◆ Task prompt:
Retype each line below precisely.

◆ Source material:
>>>>

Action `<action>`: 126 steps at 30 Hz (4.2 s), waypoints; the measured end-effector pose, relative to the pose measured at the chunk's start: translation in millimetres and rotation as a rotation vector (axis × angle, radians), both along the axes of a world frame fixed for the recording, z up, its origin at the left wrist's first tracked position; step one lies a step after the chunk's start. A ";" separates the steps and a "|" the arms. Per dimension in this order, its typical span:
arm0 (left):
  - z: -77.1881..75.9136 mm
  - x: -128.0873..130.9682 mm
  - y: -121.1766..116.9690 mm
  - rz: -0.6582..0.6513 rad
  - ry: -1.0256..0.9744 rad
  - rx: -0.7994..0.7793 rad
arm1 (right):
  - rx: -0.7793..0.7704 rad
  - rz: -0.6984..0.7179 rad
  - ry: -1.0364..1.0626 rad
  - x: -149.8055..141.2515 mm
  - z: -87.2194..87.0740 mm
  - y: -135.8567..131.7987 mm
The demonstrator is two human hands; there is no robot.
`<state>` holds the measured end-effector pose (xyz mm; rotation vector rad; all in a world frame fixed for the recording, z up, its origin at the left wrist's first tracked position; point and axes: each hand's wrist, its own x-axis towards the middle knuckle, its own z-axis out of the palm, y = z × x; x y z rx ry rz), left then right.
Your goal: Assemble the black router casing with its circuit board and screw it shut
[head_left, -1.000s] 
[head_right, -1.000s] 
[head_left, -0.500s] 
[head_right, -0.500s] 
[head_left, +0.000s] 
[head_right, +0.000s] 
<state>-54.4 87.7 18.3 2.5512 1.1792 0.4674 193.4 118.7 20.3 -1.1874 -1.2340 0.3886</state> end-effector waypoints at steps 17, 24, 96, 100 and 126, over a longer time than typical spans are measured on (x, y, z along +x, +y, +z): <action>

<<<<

◆ Written solution:
Action `<action>`: 126 steps at 30 Hz (4.2 s), waypoints; the measured end-effector pose, relative to the pose measured at the chunk's start: translation in millimetres and rotation as a rotation vector (axis × angle, radians), both along the axes of a world frame fixed for the recording, z up, its origin at the left wrist's first tracked position; step one lies a step after the chunk's start. A ";" separates the steps and a "|" the arms. Per dimension in this order, its typical span:
arm0 (left):
  - z: -77.1881..75.9136 mm
  - x: -128.0873..130.9682 mm
  - y: -121.1766..116.9690 mm
  - rz: -0.6582..0.6513 rad
  - ry: -1.0256..0.9744 rad
  - rx: -0.7994..0.7793 rad
arm1 (right):
  - rx: -0.7793..0.7704 rad
  - rz: -0.6984..0.7179 rad
  - ry: -1.0364..1.0626 rad
  - x: -149.8055..141.2515 mm
  - z: -87.2194..87.0740 mm
  - y: -135.8567..131.7987 mm
The demonstrator is two human hands; there is no robot.
`<state>` holds the measured end-effector pose (xyz mm; rotation vector rad; all in a world frame fixed for the recording, z up, its origin at the left wrist's first tracked position; point and axes: each hand's wrist, its own x-axis towards the middle knuckle, its own z-axis out of the palm, y = z × x; x y z rx ry rz), left then right.
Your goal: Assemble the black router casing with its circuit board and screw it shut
[head_left, -1.000s] 
[head_right, -1.000s] 
[head_left, -0.500s] 
[head_right, -0.500s] 
[head_left, +0.000s] 
[head_right, +0.000s] 
<state>-54.4 87.7 18.3 2.5512 1.1792 0.4674 193.4 118.7 20.3 -1.1874 -1.2340 0.3886</state> end-effector waypoints at steps 17, 24, 96, 100 and 126, over a longer time than typical spans are measured on (x, y, z along +x, +y, +z): <action>

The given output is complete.